Nowadays, the book is primarily remembered as a possible source for The Book of Mormon, specifically portions of the book that speculate on the “Hebrew” origins of Native Americans. 

But that’s not what drew me to the book.  My interest began with the idea that Priest writes some wild and wacky stuff about “natural” things that we know never really existed.  He’s the literary descendent of those fifteenth and sixteenth century travel writers who filled the unknown corners of the world with many strange creatures and inexplicable miracles.  This, I thought, will show me some good old-fashioned cryptozoology in its raw form.  I figured it for an entertaining read.

Boy was I wrong. 

It’s not just that Priest is incredibly long winded, although he is that.  Nor is it his nearly unbearable, smug piety, although that certainly does not help.  No, what I learned is that Priest is an annoying example of a particularly disconcerting American breed: the self-appointed “expert” really knows very little.  He goes on and on citing all sorts of sources for all sorts of “wonders” and much of it is moonshine and hogwash.   This may sound amusing and harmless enough, but it isn’t.  Among other things, the prolific (and distressingly popular) Mr. Priest wrote Slavery, As It Relates to the Negro (1843), a racist polemic that perverts biblical scholarship to build an argument that God specifically created black people in order to be slaves.  His ignorance is neither amusing nor harmless. 

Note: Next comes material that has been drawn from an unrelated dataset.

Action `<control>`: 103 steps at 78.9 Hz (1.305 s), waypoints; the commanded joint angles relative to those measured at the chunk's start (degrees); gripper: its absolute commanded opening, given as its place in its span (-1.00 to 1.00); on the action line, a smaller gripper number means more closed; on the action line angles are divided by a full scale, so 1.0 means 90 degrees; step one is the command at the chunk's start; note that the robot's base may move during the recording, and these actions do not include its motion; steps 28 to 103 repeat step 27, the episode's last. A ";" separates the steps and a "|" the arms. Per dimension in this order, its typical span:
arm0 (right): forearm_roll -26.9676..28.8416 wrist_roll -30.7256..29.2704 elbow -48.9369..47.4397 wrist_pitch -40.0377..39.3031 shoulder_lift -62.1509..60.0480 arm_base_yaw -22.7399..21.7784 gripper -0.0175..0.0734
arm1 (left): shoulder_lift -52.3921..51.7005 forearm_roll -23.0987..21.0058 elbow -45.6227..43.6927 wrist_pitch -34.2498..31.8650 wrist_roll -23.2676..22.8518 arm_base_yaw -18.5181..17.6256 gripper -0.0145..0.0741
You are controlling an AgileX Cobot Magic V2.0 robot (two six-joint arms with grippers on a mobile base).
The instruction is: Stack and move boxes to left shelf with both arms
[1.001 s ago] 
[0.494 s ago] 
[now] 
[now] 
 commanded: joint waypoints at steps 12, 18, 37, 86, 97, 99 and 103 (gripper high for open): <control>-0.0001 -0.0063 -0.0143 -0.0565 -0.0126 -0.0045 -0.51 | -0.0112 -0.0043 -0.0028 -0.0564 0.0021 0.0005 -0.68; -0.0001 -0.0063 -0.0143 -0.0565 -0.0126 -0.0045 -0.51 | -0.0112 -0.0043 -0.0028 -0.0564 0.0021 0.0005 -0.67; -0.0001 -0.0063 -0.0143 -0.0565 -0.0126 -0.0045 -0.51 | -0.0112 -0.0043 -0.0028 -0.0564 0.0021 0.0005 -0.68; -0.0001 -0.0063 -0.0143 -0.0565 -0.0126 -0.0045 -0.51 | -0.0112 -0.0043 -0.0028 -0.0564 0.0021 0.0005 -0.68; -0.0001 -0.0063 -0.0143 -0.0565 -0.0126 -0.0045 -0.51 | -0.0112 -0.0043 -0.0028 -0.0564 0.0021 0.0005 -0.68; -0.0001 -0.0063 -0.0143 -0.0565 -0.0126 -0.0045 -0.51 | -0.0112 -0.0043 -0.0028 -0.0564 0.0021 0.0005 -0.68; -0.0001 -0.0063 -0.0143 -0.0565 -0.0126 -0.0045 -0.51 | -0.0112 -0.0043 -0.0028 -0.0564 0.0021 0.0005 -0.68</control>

Today we live in a world today where many self-appointed experts are more than happy to dispute scientific research about topics as diverse as global climate change and virology.  Such people are, like Josiah Priest, often proud of their own ignorance.  This is, as Isaac Asimov once pointed out, a unfortunate trend in American culture:

"There is a cult of ignorance in the United States, and there has always been. The strain of anti-intellectualism has been a constant thread winding its way through our political and cultural life, nurtured by the false notion that democracy means that my ignorance is just as good as your knowledge." 

Priest is, alas, just an early part of this long, winding thread.